Reviewed by Stefan Linquist, University of Queensland

2007.09.11


An emerging body of psychological evidence suggests that practical, moral, and even theoretical reasoning is not as cold and unemotional as many cognitive scientists have assumed.  In Descartes's Error Antonio Damasio describes a brain injury patient, Elliot, who agonizes over the simplest of long term decisions.  The problem with Elliot, we are told, is that damage to his prefrontal cortex prevents signals from his limbic system to communicate with his executive decision-making machinery.  This leads Elliot and others like him to make impulsive and often self-destructive choices, though in an oddly unemotional manner.  Such examples motivate two hypotheses that are central to Paul Thagard's recent book, Hot Thought.  First, in normally functioning people reason is always influenced by emotion.  Second, normative models of rationality should take this (purported) psychological fact into account.  Much of Hot Thought articulates a formal model of emotionally-laden cognition called HOTCO (short for "hot coherence") which, Thagard argues, is both mechanistically accurate and heuristically valuable as a decision making tool.  In what follows I first provide an outline of this skillfully written book.  I then offer some challenges to Thagard's two core theses.  In particular, I question HOTCO's accuracy as either a mechanistic or a computational model of emotional cognition.  One problem is that the model seems unable to accommodate the phenomenon of emotional encapsulation.  Furthermore, I argue that HOTCO's normative value begs some fundamental questions about which emotions (if any) are conducive to rational thought.

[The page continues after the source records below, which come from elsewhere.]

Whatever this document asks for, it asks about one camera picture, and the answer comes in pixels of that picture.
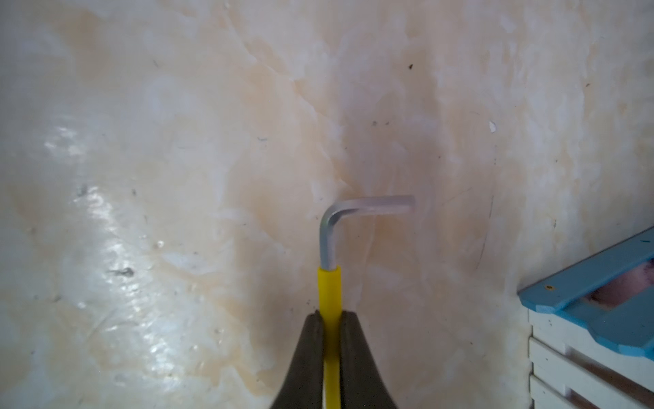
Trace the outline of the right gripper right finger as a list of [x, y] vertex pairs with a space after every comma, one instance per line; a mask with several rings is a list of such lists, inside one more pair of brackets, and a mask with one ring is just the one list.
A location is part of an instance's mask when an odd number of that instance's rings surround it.
[[356, 313], [342, 312], [339, 332], [341, 408], [397, 409], [377, 369]]

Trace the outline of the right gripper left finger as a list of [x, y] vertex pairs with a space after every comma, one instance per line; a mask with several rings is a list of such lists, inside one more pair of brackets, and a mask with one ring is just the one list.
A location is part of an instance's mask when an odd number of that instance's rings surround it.
[[323, 405], [325, 325], [320, 312], [307, 316], [272, 409], [320, 409]]

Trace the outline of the yellow hex key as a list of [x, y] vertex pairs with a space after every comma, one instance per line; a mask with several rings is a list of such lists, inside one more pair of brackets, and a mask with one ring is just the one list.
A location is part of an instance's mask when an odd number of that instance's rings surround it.
[[325, 325], [324, 396], [326, 408], [340, 408], [340, 333], [342, 316], [342, 272], [337, 265], [335, 229], [346, 216], [397, 215], [416, 205], [412, 195], [348, 199], [332, 204], [320, 222], [320, 267], [318, 268], [318, 310]]

Hot Thought is a collection of papers published by Thagard and several co-authors since 2000.  Despite a certain amount of repetition in the description of HOTCO, the first half of this book (chapters 1-7) follows a natural progression reflective of a flourishing research program.  The opening chapter endorses the model of mechanistic explanation recently developed by Machamer, Darden, and Craver (2000).  On this view, a mechanistic explanation of some psychological process identifies the "entities" and "activities" that reliably generate that process.  This position sets the stage for the following four chapters, where Thagard and colleagues present HOTCO as a mechanistic explanation of analogical reasoning, intuitive judgment, and group decision making.  Thagard maintains that reasoning in these domains involves a combination of emotion and cognition.  For example, your intuitive judgment about whether Sally is trustworthy might be influenced by several "cognitive" considerations, such as Sally's reputation and your previous interactions with her, as well as several "emotional" factors, such as your gut feeling about Sally or the non-verbal cues she displays.  A HOTCO model of this decision would take the form of an artificial neural network.  Nodes in the network stand for representational elements like concepts, images or beliefs.  Each node is assigned an activation value, which stands for the cognitive significance of the corresponding representational element.  For example, Sally's reputation might receive a high activation value, while one's gut reaction to Sally might receive low initial activation.  However, activation values are then multiplied by positive or negative valences (between +1 and -1), which stand for the emotional significance attributed to each corresponding element.  Reputation might have a low valence rating, for example, while non-verbal cues might be highly valenced.  Activation values and valences are then multiplied by the connection weights among nodes.  The final activation pattern is interpreted either as a mechanistic description of one's emotionally-influenced judgment about Sally's trustworthiness, or, if the model is interpreted normatively, as a guide for how such decisions ought to be made.

The following two chapters (6 and 7) depart from HOTCO and offer a more neurologically motivated model in its place.  I found these the most thoughtful and interesting sections of the book.  Chapter 6 (co-authored with Brandon Wagar) presents a model called GAGE, named after the notorious railroad engineer turned hooligan.  Nodes in GAGE represent anatomically defined brain regions like the amygdala, the prefrontal cortex and the hippocampus.  Connections among nodes represent known afferent and efferent connections among these brain regions.  Strikingly, once GAGE is up and running its behavior displays some of the same functional characteristics, like synchronous firing among clusters of "neurons", found in emotional neural circuitry.  Even more impressive, "lesioning" certain connections in GAGE causes the model to alter its decision making behaviour in roughly the same fashion as brain injury patients who suffer from the same sort of lesion.  These chapters illustrate how models like GAGE, which are based on hard anatomical data rather than folk psychological descriptions, are valuable tools for generating and testing hypotheses about the mind/brain relationship.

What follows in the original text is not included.